• Exercise directions
When you reach the line containing "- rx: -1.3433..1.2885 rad" in the data below, begin returning lines exactly as written, and stop once the line containing "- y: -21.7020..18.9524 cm" has been returned.

[Stored records]

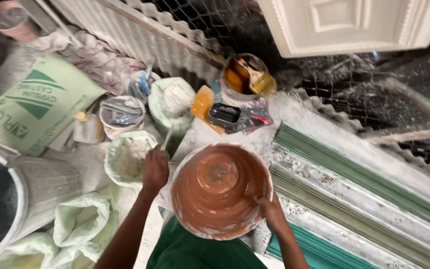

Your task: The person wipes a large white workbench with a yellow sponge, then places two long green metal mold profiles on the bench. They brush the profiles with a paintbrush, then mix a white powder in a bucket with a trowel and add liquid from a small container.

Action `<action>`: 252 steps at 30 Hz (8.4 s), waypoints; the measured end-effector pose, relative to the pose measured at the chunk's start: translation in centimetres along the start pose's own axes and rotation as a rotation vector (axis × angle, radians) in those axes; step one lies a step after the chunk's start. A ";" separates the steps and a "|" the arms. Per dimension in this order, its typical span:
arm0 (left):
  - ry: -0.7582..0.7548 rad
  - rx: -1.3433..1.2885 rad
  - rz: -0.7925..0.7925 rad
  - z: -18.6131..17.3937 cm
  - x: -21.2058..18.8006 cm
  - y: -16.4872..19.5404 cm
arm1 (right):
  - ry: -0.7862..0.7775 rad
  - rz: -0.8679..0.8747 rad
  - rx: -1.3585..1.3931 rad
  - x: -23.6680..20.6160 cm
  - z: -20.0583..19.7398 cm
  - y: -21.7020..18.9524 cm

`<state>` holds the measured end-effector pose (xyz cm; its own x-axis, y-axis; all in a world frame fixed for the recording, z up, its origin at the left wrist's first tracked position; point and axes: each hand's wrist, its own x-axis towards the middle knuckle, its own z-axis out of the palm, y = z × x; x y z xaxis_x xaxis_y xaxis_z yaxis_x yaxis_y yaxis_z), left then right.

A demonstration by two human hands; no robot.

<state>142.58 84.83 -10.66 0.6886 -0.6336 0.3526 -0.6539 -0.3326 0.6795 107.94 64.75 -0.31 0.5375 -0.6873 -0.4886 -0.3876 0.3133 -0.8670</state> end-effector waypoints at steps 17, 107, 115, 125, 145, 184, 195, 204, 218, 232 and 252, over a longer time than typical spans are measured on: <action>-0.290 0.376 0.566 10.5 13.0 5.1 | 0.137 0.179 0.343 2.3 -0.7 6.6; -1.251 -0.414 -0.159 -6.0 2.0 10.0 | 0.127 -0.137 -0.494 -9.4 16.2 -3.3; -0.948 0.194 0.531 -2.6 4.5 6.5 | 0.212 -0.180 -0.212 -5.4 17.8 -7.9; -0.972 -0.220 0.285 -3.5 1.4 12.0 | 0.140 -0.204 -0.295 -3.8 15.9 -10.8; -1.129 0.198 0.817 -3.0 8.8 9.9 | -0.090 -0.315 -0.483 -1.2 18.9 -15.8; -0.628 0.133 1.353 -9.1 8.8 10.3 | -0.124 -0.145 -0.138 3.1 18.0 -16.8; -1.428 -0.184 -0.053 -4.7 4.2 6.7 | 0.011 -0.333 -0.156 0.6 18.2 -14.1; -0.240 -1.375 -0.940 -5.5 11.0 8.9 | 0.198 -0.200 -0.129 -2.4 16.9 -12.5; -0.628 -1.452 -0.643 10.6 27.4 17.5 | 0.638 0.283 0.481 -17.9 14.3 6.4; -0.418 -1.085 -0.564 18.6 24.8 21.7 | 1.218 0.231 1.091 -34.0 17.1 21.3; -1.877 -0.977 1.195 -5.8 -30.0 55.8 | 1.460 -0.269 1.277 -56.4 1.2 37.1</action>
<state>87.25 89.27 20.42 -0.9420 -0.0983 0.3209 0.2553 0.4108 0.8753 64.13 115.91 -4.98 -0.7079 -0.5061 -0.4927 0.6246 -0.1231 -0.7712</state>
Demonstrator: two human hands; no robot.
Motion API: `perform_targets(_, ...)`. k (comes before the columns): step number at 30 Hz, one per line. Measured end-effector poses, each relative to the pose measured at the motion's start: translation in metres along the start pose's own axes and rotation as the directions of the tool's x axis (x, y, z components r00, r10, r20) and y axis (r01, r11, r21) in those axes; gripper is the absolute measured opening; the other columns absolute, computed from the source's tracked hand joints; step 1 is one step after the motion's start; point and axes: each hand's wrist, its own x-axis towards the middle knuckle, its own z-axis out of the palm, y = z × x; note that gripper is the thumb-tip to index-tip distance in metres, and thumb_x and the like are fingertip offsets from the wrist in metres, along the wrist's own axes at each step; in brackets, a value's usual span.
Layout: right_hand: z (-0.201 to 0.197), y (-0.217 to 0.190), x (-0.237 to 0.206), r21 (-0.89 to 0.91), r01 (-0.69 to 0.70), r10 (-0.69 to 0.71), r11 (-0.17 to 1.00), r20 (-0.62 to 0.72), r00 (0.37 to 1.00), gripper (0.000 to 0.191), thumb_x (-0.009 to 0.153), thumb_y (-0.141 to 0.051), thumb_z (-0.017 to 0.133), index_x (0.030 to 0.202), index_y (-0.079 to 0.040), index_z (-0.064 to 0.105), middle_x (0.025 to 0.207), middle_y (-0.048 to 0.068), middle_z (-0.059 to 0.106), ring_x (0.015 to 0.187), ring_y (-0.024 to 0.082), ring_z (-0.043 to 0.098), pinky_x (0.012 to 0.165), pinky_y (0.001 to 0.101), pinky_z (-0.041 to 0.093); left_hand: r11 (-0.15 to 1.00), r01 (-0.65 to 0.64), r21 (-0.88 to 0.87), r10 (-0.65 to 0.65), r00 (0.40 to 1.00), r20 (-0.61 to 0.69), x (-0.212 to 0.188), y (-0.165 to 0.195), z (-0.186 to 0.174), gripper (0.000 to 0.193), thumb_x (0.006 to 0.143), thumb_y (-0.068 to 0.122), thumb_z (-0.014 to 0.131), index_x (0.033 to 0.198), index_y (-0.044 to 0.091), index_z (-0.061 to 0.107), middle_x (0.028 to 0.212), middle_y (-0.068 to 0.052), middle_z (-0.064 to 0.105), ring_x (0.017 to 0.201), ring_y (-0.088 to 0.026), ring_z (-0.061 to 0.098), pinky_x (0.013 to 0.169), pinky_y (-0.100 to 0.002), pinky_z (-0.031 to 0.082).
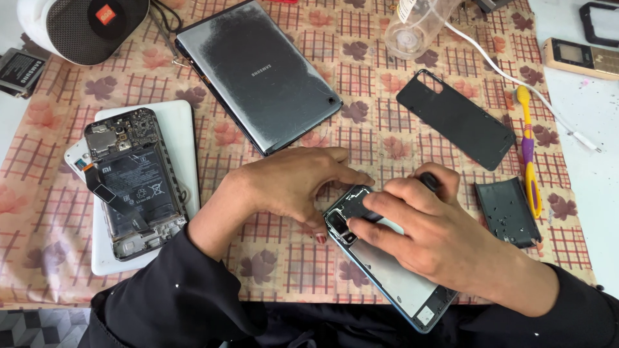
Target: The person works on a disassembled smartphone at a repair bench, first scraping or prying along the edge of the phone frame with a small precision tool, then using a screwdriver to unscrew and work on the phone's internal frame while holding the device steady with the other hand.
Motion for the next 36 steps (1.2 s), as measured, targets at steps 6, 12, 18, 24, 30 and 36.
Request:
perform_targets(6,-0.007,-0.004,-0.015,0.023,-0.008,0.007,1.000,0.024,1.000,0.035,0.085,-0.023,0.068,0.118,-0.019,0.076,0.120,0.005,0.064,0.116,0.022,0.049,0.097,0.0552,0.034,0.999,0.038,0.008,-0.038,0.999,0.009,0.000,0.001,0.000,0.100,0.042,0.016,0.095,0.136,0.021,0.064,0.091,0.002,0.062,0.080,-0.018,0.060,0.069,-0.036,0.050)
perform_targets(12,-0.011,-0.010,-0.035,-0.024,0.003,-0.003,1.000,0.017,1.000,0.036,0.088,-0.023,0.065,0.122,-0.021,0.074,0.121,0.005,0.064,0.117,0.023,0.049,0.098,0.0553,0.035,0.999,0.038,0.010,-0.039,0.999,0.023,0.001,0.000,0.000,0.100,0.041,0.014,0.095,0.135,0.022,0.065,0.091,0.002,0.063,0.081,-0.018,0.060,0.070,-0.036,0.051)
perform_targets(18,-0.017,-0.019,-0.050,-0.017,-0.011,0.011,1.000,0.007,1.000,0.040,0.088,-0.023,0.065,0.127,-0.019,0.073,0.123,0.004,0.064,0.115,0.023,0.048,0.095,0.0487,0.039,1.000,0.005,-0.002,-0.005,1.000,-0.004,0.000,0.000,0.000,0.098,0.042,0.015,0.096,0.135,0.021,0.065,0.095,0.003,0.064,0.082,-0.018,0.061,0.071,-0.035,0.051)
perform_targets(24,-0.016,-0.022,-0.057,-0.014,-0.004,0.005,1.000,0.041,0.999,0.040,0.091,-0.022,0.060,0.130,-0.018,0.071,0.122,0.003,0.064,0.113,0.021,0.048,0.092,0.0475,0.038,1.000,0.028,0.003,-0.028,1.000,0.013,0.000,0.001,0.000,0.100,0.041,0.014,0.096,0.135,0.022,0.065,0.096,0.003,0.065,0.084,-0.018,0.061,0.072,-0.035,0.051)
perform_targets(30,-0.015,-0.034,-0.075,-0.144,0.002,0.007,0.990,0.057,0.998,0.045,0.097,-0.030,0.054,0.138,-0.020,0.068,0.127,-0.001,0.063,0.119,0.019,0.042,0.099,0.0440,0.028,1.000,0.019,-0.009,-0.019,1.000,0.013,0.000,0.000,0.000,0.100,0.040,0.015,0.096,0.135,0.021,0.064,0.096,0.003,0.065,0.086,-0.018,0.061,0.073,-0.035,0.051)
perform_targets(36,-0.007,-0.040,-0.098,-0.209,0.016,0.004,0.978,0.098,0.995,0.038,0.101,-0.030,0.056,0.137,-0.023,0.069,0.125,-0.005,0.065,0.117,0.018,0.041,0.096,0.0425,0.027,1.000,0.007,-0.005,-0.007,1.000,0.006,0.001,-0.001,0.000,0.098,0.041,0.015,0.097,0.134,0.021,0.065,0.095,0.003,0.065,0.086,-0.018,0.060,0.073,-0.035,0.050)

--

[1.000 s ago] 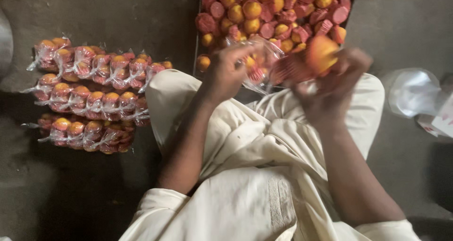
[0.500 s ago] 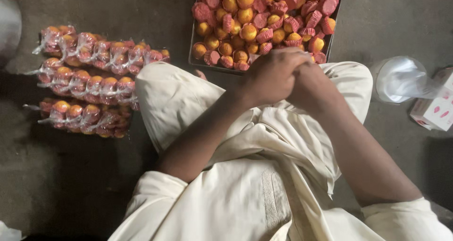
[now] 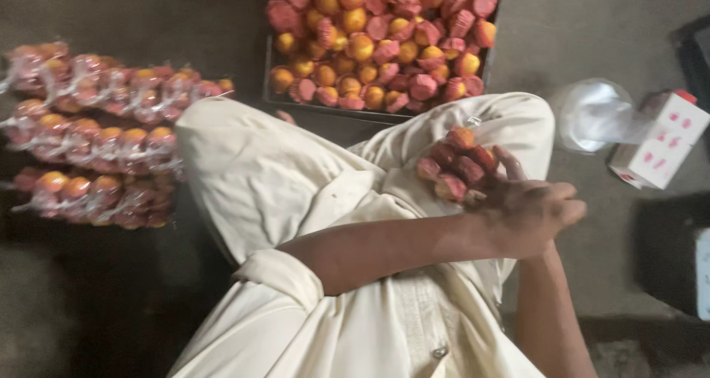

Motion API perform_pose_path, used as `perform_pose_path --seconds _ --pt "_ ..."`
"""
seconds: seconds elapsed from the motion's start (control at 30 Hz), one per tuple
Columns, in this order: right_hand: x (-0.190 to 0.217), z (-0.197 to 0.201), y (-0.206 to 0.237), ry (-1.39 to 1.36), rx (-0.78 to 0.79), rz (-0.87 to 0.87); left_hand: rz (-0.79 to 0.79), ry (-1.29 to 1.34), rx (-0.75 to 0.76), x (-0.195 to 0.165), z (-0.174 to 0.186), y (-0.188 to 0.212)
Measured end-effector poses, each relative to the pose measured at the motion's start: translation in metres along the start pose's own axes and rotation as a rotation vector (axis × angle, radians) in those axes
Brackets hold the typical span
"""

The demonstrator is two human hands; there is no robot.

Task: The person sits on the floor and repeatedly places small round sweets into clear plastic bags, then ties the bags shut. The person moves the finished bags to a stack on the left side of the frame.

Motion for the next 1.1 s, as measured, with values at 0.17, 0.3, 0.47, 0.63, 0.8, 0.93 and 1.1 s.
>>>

• Solution
  - rx: -1.3433..1.2885 rad
  - rz: -0.7925..0.7925 rad
  - z: -18.6131..17.3937 cm
  - x: -21.2058..18.8006 cm
  - y: -16.4872..19.5404 cm
arm1 (right):
  - ry: -0.7862..0.7775 rad
  - rz: -0.8679..0.8747 rad
  - rx: -1.3585..1.3931 rad
  - x: -23.6680..20.6160 cm
  - z: -20.0583..19.7398 cm
  - y: -21.7020..18.9524 cm

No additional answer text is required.